Her hesitation, her dirty hands, just an excuse to not confirm what I know is already true.
Her dirty hands, so covered with red clay that I can see the thousands of prick holes in the tips of her fingers from years of checking her blood sugar, and my stomach turns and my heart aches.
Her dirty little filthy stained hands that never cease to amaze me.
When I watch her play her sports and be an athlete, I can almost forget that she is a type 1 diabetic. If I don’t see the tubing from her pump, I could almost forget…
She looks back at me, throws her meter back in her batbag, says 261, grabs her glove and disappears s back out to her spot at shortstop to dirty up her hands some more. In this moment she resents me.
I take my seat, and my eyes are locked in on her. I can tell by how she is moving,that something is not right. This time I walk to the dugout and check the meter myself, I know my child.
Her last check was 561. She lied to me to stay in the game.
But I know, and she knows…that at 561 she doesn’t see well.
That her heart beat is rapid.
That she gets hot – hotter than the already 98 humid degrees, and it makes her stomach hurt.
That she doesn’t feel well.
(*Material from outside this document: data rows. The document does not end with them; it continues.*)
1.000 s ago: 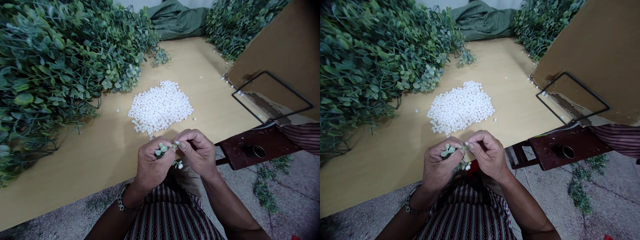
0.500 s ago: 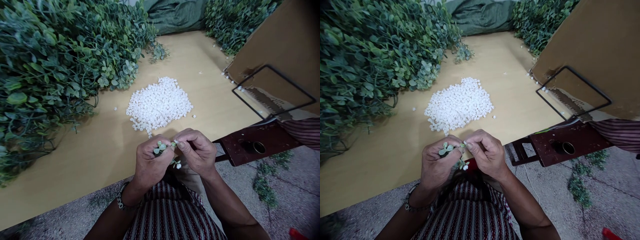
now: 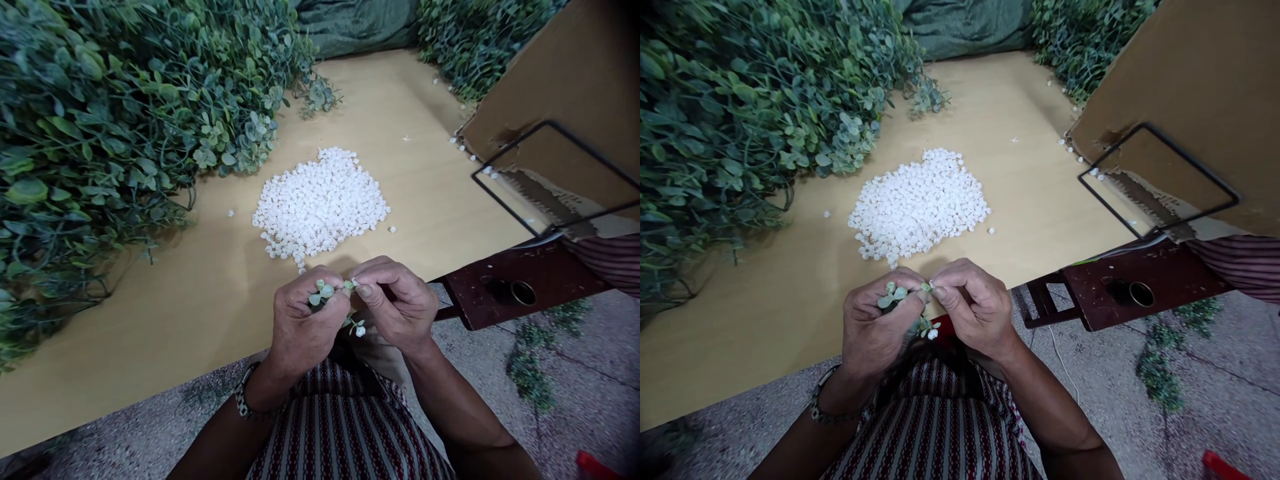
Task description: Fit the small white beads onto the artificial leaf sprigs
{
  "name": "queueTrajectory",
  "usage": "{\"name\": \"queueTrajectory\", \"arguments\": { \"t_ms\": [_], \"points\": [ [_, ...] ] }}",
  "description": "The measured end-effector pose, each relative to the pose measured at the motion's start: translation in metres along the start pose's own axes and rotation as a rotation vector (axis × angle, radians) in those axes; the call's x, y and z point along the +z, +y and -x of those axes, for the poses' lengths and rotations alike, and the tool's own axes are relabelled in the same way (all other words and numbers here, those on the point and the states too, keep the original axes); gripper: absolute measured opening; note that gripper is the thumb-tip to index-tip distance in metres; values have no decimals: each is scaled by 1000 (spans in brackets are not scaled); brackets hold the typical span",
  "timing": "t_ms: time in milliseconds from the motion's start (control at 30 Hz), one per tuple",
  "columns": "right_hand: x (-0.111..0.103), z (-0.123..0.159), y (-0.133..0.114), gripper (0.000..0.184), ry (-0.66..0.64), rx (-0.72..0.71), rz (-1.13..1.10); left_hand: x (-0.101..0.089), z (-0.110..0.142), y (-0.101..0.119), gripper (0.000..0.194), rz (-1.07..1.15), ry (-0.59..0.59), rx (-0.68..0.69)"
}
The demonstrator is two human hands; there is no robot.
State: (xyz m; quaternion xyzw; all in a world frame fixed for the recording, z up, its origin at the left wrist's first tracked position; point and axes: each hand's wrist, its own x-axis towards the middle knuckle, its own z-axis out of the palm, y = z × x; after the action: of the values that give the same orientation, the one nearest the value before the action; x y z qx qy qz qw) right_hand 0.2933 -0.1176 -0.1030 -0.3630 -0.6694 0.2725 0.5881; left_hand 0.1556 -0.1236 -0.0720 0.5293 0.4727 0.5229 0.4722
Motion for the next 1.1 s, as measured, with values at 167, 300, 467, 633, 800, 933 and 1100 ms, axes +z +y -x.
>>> {"name": "queueTrajectory", "arguments": {
  "t_ms": [167,300,467,633,800,933,1100],
  "points": [
    [2,1,0,19,18,-19,3,0,0,-1,17,5,-1,15],
    [2,1,0,19,32,-35,11,-1,0,-1,17,11,-1,23],
    [4,3,1,20,50,-67,64,1,0,-3,17,11,-5,26],
    [7,5,2,21,95,-115,111,1,0,-3,17,10,7,26],
    [9,4,1,22,84,-119,132,1,-1,-2,17,7,9,12],
    [6,4,1,21,49,-114,144,0,-1,-1,17,-4,0,7],
    [-5,-2,-2,17,-24,6,114,1,-2,2,13,-65,-48,-17]
  ]
}}
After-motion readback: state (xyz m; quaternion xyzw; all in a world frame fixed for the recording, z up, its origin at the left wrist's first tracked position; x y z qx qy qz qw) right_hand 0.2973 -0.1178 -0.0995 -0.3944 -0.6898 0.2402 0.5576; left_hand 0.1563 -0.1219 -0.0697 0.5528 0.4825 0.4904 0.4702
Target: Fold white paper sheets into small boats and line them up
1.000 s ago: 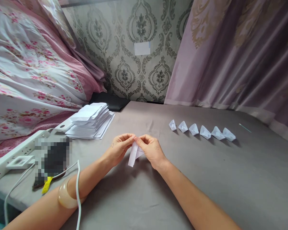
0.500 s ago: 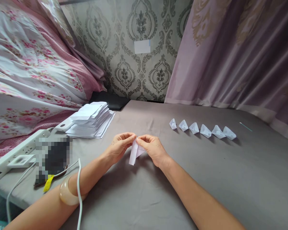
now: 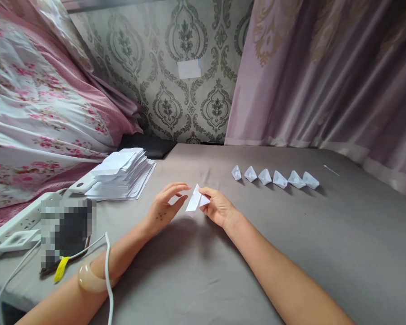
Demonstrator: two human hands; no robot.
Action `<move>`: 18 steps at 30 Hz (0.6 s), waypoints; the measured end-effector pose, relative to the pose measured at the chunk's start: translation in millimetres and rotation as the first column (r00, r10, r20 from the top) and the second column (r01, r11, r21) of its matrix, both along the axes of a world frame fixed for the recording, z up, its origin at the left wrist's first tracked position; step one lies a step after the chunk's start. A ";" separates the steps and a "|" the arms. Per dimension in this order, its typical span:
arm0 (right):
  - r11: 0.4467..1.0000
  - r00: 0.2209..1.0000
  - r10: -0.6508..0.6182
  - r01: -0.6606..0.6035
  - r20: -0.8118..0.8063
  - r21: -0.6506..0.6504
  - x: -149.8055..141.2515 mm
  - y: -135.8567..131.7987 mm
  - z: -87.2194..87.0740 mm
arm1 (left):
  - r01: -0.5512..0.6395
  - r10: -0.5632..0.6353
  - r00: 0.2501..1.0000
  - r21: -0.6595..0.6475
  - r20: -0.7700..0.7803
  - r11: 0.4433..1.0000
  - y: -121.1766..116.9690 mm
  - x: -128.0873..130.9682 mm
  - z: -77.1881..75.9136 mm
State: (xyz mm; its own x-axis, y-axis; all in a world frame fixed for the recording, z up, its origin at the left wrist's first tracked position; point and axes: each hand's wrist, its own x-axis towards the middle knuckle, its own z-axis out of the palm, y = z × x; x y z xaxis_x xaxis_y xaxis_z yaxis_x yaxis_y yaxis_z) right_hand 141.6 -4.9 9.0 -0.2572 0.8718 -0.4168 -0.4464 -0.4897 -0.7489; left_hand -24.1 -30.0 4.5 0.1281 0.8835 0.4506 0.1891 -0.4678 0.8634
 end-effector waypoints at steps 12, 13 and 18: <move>0.955 0.971 0.203 -0.225 -0.127 -0.193 -2.0 -9.7 3.9 | 0.161 -0.159 0.985 -0.028 0.067 0.987 -7.4 5.1 4.9; 0.955 0.968 0.223 -0.240 -0.111 -0.176 -1.9 -9.5 3.1 | 0.155 -0.142 0.979 -0.081 0.145 0.985 -7.1 5.8 4.6; 0.984 0.951 -0.025 -0.030 0.309 0.173 -3.0 -8.1 -1.4 | 0.122 0.029 0.886 -0.293 0.463 0.948 -1.4 6.0 3.0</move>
I know that at 561 she should not be exerting herself anymore, that adrenaline causes more of a rush as her organs dump glucose.
I know that at 561 we are treading in dangerous territory, and she knows it too. But she fights so damn hard to stay in the game. To stay in for her teammates. To not let ‘this’ make her different, or make her have to stop doing life her way. To keep her hands dirty.
“This.” This is type 1 diabetes.
This time I tell the coach to take her out of the game, right then and right there – no please, no explanation. And, of course, he does.
I am not sure if it relief or irritation that she feels. “My hands are just dirty mom, its probably not right mom – this game is almost over, I will wash my hands afterwards and check it again, ok.”
But she knows. And I know.
This affliction is unpredictable. It attacks at random times. It makes every day of their lives and the lives of those love them, unpredictable. You sigh in relief when they wake up in the morning, and you worry about them while they sleep.
And yet they fight. They fight silently. While other kids are whining about a headache, or a twisted ankle, while other kids WANT to sit out practice or gamesbecause its hot – these T1D warriors FIGHT like no one else.
After clean hands, a site change, some cool air, a healthy snack, some insulin and a couple hours later, her blood sugar is still running high, but not so high that she cannot play, or cannot see well.
She’s back in the game. And her hands, with the thousands of little pin prick holes are covered in dirt again….just the way she likes it!